Reduced to "a caricature of humanity," millions somehow survived the
journey, other millions did not. The journey and book end upon arrival at the
forced labor camps (the gulag). Solzhenitsyn presumably will describe life and
death there in subsequent volumes. Here he remarks only, "In camp it will
be. . . .worse."”
I don’t know about you, but that doesn’t sound like any
plain old prison. It sounds a bit like what was going on just on the German
side of the Russian border during the 1930’s and 40’s. I’m not suggesting
they’re exact equivalents, but I wonder what the audience’s reaction would have
been if Kermit had been sent to a concentration camp instead of the gulag.
What, because it’s in Russia
that somehow makes it funny? I don’t think so.

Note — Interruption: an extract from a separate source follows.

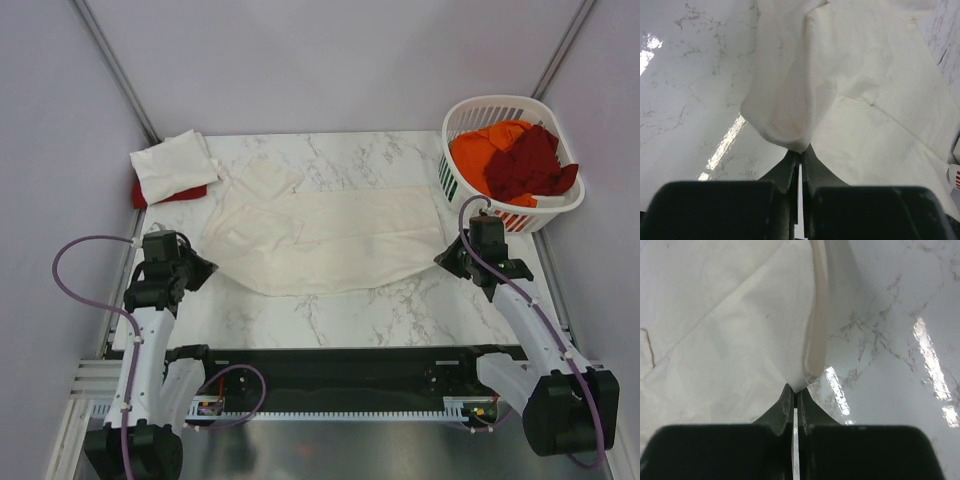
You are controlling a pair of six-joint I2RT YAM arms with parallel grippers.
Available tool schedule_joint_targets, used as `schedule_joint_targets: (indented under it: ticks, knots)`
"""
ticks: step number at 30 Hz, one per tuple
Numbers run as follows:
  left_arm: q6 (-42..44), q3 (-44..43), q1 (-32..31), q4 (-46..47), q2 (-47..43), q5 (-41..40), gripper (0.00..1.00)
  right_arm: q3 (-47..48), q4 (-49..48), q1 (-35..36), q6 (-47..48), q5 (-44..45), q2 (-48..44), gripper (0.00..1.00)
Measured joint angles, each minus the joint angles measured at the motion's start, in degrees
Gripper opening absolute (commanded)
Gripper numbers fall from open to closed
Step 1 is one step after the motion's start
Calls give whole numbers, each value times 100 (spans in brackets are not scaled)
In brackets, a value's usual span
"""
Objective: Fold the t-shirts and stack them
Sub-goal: Fold the tshirt
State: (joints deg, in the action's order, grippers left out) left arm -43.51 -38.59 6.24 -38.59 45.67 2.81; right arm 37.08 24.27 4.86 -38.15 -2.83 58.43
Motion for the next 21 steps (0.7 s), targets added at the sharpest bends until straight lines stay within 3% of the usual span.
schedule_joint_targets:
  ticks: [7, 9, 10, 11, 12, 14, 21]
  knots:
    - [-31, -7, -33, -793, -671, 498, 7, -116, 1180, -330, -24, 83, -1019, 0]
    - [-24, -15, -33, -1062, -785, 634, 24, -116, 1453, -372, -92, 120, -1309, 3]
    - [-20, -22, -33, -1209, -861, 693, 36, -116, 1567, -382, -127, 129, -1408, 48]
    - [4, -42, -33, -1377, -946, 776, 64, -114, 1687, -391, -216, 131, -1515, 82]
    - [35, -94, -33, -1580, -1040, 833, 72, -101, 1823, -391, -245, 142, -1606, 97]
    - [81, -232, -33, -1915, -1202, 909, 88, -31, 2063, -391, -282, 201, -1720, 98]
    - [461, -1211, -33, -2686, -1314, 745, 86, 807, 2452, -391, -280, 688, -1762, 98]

At the theater where we saw the movie, one gentleman got up
and left the auditorium just after the scene where Kermit is repeatedly caught
trying to escape the gulag. This person exited to the parking lot, not the
lobby. Perhaps it had nothing at all to do with the scene, maybe the guy just
felt a sudden and overwhelming need to drive. But could you blame someone for
being upset at the movie’s depiction of the gulag if, let’s say, one of their
relatives or ancestors had experienced the real thing? I know I couldn’t. Even
before the man left, I was already feeling pretty uncomfortable about seeing the gulag treated in such a offhanded and tone-deaf manner.
The gulag system went extinct around 1960, so in Muppets Most Wanted we are most likely talking
about the Russian equivalent of a prison. But the Russians didn’t refer to the
gulag as the gulag, and as far I can tell, they don’t refer to their current
prisons as the gulag either. So why did the movie feel it necessary to characterize
it that way? It gives a distorted sense of history, doesn’t it, to call what
was seen in the film a gulag? Don’t get me wrong; I’m not counting on the
Muppets to teach history to my kids, or anyone else’s, but I have to say I’m
disappointed that they didn’t have the sense or sensitivity to avoid this kind
of mistake. Getting back to WWJD?, I don’t
think I’m going out on any limbs when I say it’s the kind of mistake we’d never
see Mr. Henson make.
For that reason, Muppets Most Wanted deserves to have a penalty called
on it.
This is a bit late to the party but just wanted to say I googled immediately after finishing to see if anyone else felt extremely uncomfortable about the "ha ha wacky gulag humor!" ongoing theme. I didn't like the movie overall, but that was the thing that stuck like a sore thumb among other stuff that was just "meh". As I said in my own review, you might as well throw Fey and Kermit into a concentration camp and have them do an upbeat trio number with Anne Frank. It was SO confusing, wondering why this, of all things, is what they chose to go with out of the countless ways they COULD have gotten Kermit out of the way for most of the movie.
ReplyDeleteHi Anonymous-
ReplyDeleteSorry it took so long to post your comment. I'm right there with you. 'Upbeat trio number with Anne Frank,' exactly (loved that, by the way). Somewhere in Hollywood, there's a writer smacking his or her respective head and saying, "Geez, why didn't I think of that?" Tone-deaf, thoughtless, and sloppy. Three things that did not typify Jim Henson's work, in my humble opinion.
Anyway, nice to know there's someone else out there who shares my sentiments on the matter. Thanks for chiming in.